- _TASK GOAL_
Your answer should consist of every line from the records that holds the string "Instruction".

- _ENTRIES SUPPLIED_
= = = = = = =

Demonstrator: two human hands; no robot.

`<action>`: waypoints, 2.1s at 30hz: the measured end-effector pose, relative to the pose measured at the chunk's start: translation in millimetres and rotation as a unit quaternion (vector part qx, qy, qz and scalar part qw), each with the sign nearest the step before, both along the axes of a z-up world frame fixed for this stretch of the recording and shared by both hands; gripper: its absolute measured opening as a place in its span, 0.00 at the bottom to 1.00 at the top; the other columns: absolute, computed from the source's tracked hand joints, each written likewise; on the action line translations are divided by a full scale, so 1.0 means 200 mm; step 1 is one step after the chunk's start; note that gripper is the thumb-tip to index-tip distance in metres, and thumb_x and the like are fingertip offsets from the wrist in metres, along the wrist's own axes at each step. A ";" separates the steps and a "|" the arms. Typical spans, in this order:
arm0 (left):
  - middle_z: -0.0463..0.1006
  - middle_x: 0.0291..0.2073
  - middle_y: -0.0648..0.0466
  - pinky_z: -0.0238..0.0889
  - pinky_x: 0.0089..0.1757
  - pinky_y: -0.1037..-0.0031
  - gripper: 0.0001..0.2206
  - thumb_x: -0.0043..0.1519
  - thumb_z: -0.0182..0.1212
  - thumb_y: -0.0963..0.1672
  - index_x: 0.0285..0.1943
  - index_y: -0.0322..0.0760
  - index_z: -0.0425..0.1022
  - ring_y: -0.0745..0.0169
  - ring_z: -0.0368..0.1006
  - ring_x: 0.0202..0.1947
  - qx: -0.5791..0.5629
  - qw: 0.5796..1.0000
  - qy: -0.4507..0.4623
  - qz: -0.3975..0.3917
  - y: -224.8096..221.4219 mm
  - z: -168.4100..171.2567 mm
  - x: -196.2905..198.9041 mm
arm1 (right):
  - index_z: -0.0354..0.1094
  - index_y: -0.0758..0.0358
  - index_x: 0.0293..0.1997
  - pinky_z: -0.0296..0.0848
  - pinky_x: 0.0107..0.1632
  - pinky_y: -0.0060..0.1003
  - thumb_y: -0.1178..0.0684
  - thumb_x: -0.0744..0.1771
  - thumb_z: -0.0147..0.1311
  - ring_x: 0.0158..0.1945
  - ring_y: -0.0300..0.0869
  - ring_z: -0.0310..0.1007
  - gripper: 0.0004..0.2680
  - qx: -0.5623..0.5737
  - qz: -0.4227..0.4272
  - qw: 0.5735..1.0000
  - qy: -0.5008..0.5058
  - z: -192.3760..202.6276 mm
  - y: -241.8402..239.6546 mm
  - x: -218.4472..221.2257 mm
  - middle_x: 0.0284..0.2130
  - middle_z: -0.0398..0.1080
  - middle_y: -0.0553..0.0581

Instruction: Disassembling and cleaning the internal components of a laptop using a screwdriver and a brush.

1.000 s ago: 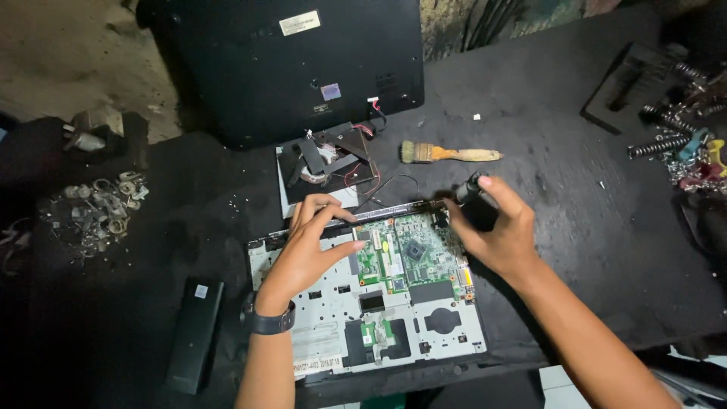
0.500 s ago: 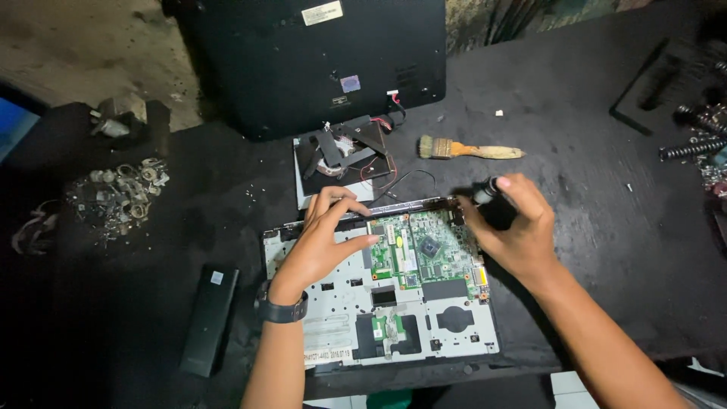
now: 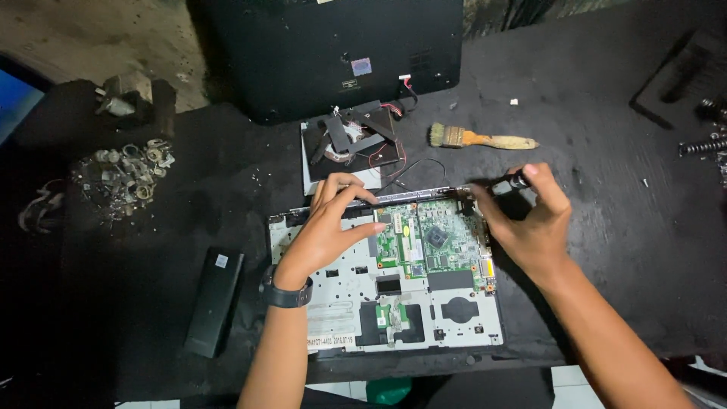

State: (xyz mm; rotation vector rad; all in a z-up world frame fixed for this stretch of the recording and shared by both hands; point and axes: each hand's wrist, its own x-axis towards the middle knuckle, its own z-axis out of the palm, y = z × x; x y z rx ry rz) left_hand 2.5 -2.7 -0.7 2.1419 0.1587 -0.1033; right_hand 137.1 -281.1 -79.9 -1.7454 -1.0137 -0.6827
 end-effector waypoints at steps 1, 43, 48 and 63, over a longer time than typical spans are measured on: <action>0.63 0.55 0.44 0.43 0.62 0.45 0.14 0.58 0.71 0.43 0.52 0.38 0.75 0.35 0.54 0.63 -0.001 1.000 0.003 -0.002 0.00 0.00 0.00 | 0.46 0.64 0.63 0.73 0.45 0.56 0.70 0.62 0.69 0.38 0.59 0.72 0.30 0.006 0.016 0.999 0.035 0.04 0.02 -0.02 0.37 0.68 0.66; 0.63 0.54 0.47 0.42 0.62 0.49 0.14 0.57 0.72 0.42 0.50 0.41 0.74 0.39 0.55 0.61 -0.005 1.000 -0.015 -0.001 0.02 -0.03 -0.01 | 0.48 0.73 0.65 0.72 0.42 0.55 0.72 0.62 0.69 0.37 0.65 0.74 0.30 -0.035 0.009 0.999 0.039 0.07 -0.01 0.01 0.40 0.71 0.72; 0.61 0.56 0.53 0.49 0.60 0.52 0.12 0.61 0.67 0.48 0.50 0.51 0.71 0.50 0.56 0.64 0.047 0.999 0.005 -0.016 0.03 -0.06 -0.01 | 0.45 0.58 0.72 0.73 0.48 0.44 0.72 0.67 0.62 0.43 0.51 0.73 0.29 -0.040 0.095 0.992 0.065 0.14 -0.03 -0.03 0.43 0.72 0.71; 0.61 0.55 0.54 0.48 0.61 0.53 0.12 0.61 0.68 0.48 0.50 0.51 0.71 0.51 0.58 0.63 0.047 0.999 -0.002 -0.016 0.04 -0.07 -0.01 | 0.50 0.57 0.73 0.62 0.36 0.41 0.64 0.68 0.75 0.36 0.48 0.61 0.30 -0.112 0.009 0.994 -0.015 0.07 -0.04 -0.01 0.35 0.66 0.62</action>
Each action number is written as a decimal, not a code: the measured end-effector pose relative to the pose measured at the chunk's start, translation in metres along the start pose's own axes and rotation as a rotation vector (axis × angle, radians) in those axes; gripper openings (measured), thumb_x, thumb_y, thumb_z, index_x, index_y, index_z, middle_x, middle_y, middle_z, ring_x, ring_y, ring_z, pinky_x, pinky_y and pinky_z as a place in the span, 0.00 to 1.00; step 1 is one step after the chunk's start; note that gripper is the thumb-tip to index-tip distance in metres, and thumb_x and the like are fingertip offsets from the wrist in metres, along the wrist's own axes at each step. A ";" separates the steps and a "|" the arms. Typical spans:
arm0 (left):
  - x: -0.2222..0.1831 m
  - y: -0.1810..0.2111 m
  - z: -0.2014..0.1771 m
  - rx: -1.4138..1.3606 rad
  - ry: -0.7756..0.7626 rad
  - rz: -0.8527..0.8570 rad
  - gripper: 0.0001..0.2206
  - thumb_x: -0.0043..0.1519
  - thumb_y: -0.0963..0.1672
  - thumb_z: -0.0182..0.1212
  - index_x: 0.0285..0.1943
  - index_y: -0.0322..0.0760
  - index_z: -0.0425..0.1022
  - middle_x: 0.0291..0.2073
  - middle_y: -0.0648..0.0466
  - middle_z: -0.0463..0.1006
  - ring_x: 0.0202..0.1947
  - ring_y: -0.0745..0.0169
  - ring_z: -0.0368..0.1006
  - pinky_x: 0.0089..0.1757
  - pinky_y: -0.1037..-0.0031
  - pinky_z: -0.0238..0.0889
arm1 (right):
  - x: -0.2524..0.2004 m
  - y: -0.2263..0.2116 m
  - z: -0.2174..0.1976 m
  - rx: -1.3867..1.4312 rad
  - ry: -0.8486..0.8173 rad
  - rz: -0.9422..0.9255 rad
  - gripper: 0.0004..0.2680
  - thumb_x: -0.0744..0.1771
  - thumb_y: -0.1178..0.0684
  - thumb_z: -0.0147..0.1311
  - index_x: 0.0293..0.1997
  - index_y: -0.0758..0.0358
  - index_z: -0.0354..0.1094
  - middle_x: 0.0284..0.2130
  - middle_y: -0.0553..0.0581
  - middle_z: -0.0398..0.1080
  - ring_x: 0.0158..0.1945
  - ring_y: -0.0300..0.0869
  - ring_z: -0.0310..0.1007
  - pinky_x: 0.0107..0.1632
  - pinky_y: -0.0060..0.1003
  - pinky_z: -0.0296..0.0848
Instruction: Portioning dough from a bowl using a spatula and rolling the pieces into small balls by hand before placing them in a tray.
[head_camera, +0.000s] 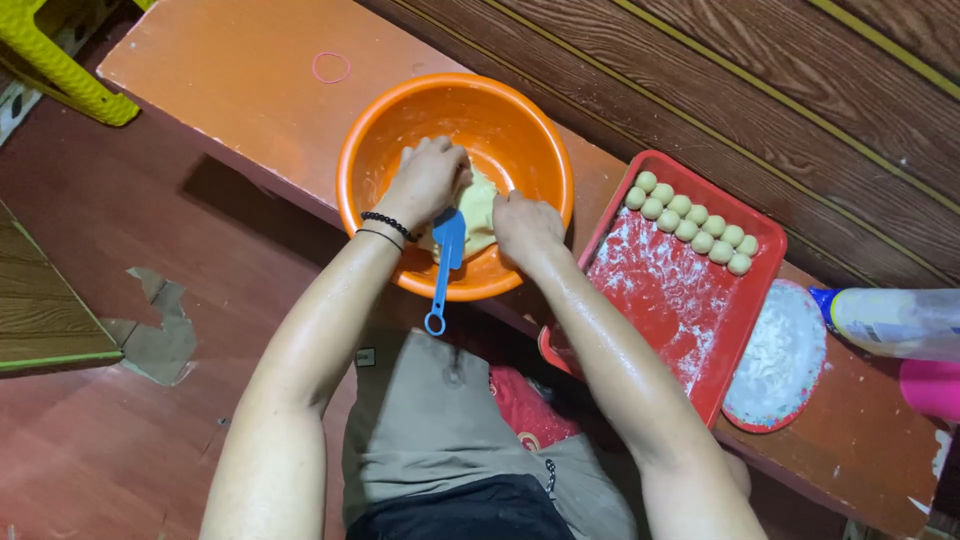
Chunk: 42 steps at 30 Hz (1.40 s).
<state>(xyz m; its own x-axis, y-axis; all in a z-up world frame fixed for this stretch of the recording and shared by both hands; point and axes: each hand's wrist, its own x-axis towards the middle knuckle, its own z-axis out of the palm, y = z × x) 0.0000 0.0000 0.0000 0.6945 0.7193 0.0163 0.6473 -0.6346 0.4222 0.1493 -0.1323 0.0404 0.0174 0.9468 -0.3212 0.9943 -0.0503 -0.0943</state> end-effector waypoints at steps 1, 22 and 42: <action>-0.003 0.001 -0.007 0.000 -0.005 0.003 0.05 0.65 0.49 0.62 0.44 0.50 0.76 0.41 0.59 0.70 0.46 0.53 0.67 0.43 0.64 0.56 | -0.001 -0.001 -0.003 0.004 -0.002 0.004 0.08 0.66 0.61 0.46 0.48 0.64 0.68 0.44 0.62 0.72 0.45 0.59 0.78 0.47 0.53 0.72; -0.009 0.012 -0.026 -0.574 0.240 -0.034 0.11 0.71 0.49 0.52 0.60 0.57 0.75 0.38 0.56 0.84 0.46 0.48 0.79 0.48 0.54 0.70 | 0.015 0.008 -0.020 0.598 0.701 0.003 0.06 0.65 0.62 0.55 0.43 0.62 0.64 0.31 0.62 0.65 0.38 0.64 0.76 0.40 0.57 0.75; -0.008 0.015 -0.029 -0.021 0.142 -0.437 0.12 0.69 0.49 0.49 0.49 0.40 0.73 0.37 0.34 0.79 0.44 0.27 0.78 0.42 0.43 0.70 | -0.048 -0.032 0.020 0.370 0.075 -0.177 0.14 0.62 0.51 0.51 0.50 0.58 0.70 0.38 0.63 0.67 0.47 0.63 0.74 0.49 0.55 0.74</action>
<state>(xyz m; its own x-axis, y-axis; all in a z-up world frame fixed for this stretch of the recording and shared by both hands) -0.0053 -0.0065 0.0326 0.3069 0.9507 -0.0438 0.8623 -0.2583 0.4356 0.1140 -0.1822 0.0399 -0.1288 0.9710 -0.2016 0.8781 0.0172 -0.4782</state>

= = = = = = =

- _FINISHED TASK_
Instruction: Disassembling and cleaning the internal components of a laptop using a screwdriver and a brush.
Instruction: Portioning dough from a bowl using a spatula and rolling the pieces into small balls by hand before placing them in a tray.

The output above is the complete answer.